Showing posts with label anomaly detection. Show all posts

2025-07-24

how significant is your anomaly?

So imagine that you have a unique data set Y, and in that data set Y you measure a bunch of parameters θ by a bunch of different methods. Then you find, in your favorite analysis, your estimate of one particular parameter is way out of line: All of physics must be wrong! How do you figure out the significance of your result?

If you only ever have data Y, you can't answer this question very satisfactorily: You searched Y for an anomaly, and now you want to test the significance. That's why so many a posteriori anomaly results end up going away: That search probably tested way more hypotheses than you think it did, so any significances should be reduced accordingly.

The best approach is to use only part of your data (somehow) to search, and then use a found anomaly to propose a hypothesis test, and then test that test in the held-out or new data. But that often isn't possible, or it is already too late. But if you can do this, then there is usually a likelihood ratio that is decisive about the significance of the anomaly!

I discussed all these issues today with Kate Storey-Fisher (Stanford) and Abby Williams (Chicago) today, as we are trying to finish a paper on the anomalous amplitude of the kinematic dipole in quasar samples.

2025-07-23

finding emission lines (and other oddities) in hot stars

I showed my robust spectral decomposition (dimensionality reduction) and residuals to the MPIA Binaries group today. There was much useful feedback (including that my H-gamma was actually H-delta; embarassing!). One comment was that the model isn't truly a causal separation between star and lines, so there will be some mean lines in the star model; lines aren't entirely outliers. That's true! The group suggested that I iterate to remove stars with lines from the training set.

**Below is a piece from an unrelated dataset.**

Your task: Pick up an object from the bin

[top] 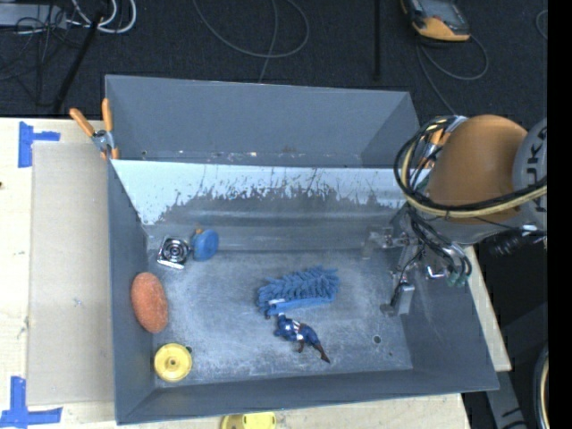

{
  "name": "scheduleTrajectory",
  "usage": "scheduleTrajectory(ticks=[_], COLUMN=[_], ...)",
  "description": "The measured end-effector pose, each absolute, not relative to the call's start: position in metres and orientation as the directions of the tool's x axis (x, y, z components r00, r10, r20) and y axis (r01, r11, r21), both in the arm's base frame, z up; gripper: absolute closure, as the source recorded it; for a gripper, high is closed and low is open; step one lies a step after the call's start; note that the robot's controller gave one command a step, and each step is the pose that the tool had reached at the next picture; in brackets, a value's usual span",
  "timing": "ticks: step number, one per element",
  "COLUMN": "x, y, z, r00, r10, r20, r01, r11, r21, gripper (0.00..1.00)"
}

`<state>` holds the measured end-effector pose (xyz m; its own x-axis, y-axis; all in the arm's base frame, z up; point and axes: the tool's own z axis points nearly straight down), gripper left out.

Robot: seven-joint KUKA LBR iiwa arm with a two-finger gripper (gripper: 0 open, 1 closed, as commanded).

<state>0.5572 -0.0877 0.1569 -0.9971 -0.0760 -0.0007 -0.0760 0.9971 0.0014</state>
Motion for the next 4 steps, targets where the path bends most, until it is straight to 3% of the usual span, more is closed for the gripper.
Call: scheduleTrajectory(ticks=[1, 2, 3, 4], x=[0.551, 0.557, 0.553, 0.558], y=[-0.083, -0.060, -0.050, -0.031], z=[0.153, 0.135, 0.105, 0.083], r00=[-0.998, -0.999, -0.985, -1.000], r10=[-0.065, -0.038, -0.175, 0.019], r20=[0.000, -0.002, -0.001, 0.001], r01=[-0.065, -0.038, -0.175, 0.019], r11=[0.998, 0.999, 0.985, 1.000], r21=[0.000, 0.004, -0.002, 0.001], gripper=[0.00, 0.00, 0.00, 0.00])
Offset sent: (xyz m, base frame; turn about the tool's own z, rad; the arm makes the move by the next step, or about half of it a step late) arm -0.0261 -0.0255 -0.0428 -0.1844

After the meeting, I implemented some of that, but problems like this have a pathology: If you carefully remove stars with high residuals at some wavelength, then the training data will be deficient, or low, at that wavelength. And then the model will go lower, and then more stars will have excess at that wavelength and: Disaster. So when I implemented, I required a 2-sigma deviation, and I removed both high and low outliers. I don't know if this will work, but I am testing now.